From: Dai Ngo <dai.ngo@oracle.com>
To: Jeff Layton <jlayton@kernel.org>,
chuck.lever@oracle.com, neil@brown.name, okorniev@redhat.com,
tom@talpey.com, hch@lst.de, alex.aring@gmail.com,
viro@zeniv.linux.org.uk, brauner@kernel.org, jack@suse.cz
Cc: linux-fsdevel@vger.kernel.org, linux-nfs@vger.kernel.org
Subject: Re: [PATCH v4 1/1] NFSD: Enforce Timeout on Layout Recall and Integrate Lease Manager Fencing
Date: Tue, 27 Jan 2026 12:52:02 -0800 [thread overview]
Message-ID: <c034364d-1a41-4d4e-a211-16a07afe695f@oracle.com> (raw)
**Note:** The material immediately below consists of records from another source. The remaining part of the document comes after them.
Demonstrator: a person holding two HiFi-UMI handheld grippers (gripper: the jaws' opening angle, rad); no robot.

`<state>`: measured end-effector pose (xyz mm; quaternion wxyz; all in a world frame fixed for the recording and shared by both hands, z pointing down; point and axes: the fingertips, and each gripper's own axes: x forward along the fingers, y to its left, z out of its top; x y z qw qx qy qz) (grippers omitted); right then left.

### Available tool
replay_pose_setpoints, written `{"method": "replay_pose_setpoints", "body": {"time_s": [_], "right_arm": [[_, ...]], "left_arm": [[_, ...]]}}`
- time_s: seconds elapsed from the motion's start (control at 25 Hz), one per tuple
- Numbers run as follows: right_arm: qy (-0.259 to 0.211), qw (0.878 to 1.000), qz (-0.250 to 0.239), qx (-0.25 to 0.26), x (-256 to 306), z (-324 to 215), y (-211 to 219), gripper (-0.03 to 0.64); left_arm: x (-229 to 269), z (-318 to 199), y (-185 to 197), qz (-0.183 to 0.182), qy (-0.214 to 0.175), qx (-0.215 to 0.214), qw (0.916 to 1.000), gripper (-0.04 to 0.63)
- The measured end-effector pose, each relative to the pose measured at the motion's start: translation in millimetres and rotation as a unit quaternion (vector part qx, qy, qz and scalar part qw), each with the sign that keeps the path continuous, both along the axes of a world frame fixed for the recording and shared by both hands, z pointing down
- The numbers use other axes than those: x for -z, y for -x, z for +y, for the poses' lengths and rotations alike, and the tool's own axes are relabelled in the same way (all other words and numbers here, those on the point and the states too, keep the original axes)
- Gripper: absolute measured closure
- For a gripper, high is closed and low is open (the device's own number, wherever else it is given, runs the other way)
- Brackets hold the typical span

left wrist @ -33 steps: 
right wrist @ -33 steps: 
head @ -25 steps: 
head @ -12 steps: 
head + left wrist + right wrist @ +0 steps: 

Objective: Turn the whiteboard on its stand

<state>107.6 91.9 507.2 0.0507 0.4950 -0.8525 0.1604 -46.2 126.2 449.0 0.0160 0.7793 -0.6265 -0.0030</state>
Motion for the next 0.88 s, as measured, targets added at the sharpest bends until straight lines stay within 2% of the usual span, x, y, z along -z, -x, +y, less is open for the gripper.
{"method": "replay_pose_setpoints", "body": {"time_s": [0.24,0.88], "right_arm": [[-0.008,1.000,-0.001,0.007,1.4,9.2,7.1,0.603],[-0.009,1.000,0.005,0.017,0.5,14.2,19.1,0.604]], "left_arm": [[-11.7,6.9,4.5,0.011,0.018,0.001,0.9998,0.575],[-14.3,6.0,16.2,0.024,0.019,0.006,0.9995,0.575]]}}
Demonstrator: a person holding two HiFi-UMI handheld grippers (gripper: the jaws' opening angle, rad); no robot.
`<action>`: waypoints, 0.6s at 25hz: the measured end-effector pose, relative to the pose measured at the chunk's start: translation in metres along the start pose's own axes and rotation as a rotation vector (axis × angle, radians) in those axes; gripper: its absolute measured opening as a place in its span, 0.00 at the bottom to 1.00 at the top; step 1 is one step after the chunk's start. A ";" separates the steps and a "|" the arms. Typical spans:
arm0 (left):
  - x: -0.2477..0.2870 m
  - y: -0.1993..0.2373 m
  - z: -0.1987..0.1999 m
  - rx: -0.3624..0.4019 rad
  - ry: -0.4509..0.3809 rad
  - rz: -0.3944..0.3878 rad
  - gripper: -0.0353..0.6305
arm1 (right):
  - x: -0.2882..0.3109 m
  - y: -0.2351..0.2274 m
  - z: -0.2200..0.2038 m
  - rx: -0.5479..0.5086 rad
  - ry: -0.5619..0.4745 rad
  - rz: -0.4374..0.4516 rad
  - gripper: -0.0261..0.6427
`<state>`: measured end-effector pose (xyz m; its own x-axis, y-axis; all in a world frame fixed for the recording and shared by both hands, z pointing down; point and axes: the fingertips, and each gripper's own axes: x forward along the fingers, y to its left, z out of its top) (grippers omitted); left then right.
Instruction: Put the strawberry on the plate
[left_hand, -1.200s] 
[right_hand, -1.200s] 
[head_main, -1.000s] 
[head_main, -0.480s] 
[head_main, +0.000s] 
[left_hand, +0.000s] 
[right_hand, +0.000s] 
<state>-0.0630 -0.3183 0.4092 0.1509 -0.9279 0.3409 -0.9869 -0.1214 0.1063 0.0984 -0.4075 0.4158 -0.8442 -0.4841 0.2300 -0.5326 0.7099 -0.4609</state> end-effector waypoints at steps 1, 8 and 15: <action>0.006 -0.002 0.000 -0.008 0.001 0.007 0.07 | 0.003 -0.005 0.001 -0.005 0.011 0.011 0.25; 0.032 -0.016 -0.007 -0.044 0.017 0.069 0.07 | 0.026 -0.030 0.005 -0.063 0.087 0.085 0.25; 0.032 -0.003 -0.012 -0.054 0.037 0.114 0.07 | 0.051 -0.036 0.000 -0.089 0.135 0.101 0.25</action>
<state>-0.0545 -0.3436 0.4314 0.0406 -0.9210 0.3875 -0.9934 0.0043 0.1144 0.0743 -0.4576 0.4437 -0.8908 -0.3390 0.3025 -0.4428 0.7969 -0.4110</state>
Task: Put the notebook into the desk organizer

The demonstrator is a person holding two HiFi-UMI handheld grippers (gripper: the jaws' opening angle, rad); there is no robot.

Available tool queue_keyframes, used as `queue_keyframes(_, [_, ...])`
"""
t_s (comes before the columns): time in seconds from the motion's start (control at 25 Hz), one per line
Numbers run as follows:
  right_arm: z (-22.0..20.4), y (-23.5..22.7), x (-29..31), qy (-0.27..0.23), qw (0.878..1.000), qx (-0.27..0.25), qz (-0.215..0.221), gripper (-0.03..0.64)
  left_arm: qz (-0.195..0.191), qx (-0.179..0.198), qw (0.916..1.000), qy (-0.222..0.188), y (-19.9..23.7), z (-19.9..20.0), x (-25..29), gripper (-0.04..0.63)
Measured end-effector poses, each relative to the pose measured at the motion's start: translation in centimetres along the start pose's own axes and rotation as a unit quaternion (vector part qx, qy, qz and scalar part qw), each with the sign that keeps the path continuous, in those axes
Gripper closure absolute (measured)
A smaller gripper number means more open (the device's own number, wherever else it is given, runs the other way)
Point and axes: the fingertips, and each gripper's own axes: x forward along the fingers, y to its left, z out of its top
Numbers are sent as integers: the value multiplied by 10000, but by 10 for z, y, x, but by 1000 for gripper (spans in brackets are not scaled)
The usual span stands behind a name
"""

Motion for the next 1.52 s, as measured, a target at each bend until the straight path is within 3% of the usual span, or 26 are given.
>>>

In-Reply-To: <5d2288d77498582f78152bdb411222930a7e5978.camel@kernel.org>
On 1/27/26 9:54 AM, Jeff Layton wrote:
> On Mon, 2026-01-26 at 16:50 -0800, Dai Ngo wrote:
>> When a layout conflict triggers a recall, enforcing a timeout is
>> necessary to prevent excessive nfsd threads from being blocked in
>> __break_lease ensuring the server continues servicing incoming
>> requests efficiently.
>>
>> This patch introduces a new function to lease_manager_operations:
>>
>> lm_breaker_timedout: Invoked when a lease recall times out and is
>> about to be disposed of. This function enables the lease manager
>> to inform the caller whether the file_lease should remain on the
>> flc_list or be disposed of.
>>
>> For the NFSD lease manager, this function now handles layout recall
>> timeouts. If the layout type supports fencing and the client has not
>> been fenced, a fence operation is triggered to prevent the client
>> from accessing the block device.
>>
>> While the fencing operation is in progress, the conflicting file_lease
>> remains on the flc_list until fencing is complete. This guarantees
>> that no other clients can access the file, and the client with
>> exclusive access is properly blocked before disposal.
>>
>> Signed-off-by: Dai Ngo <dai.ngo@oracle.com>
>> ---
>> Documentation/filesystems/locking.rst | 2 +
>> fs/locks.c | 10 +++-
>> fs/nfsd/blocklayout.c | 38 ++++++-------
>> fs/nfsd/nfs4layouts.c | 79 +++++++++++++++++++++++++--
>> fs/nfsd/nfs4state.c | 1 +
>> fs/nfsd/state.h | 6 ++
>> include/linux/filelock.h | 1 +
>> 7 files changed, 110 insertions(+), 27 deletions(-)
>>
>> v2:
>> . Update Subject line to include fencing operation.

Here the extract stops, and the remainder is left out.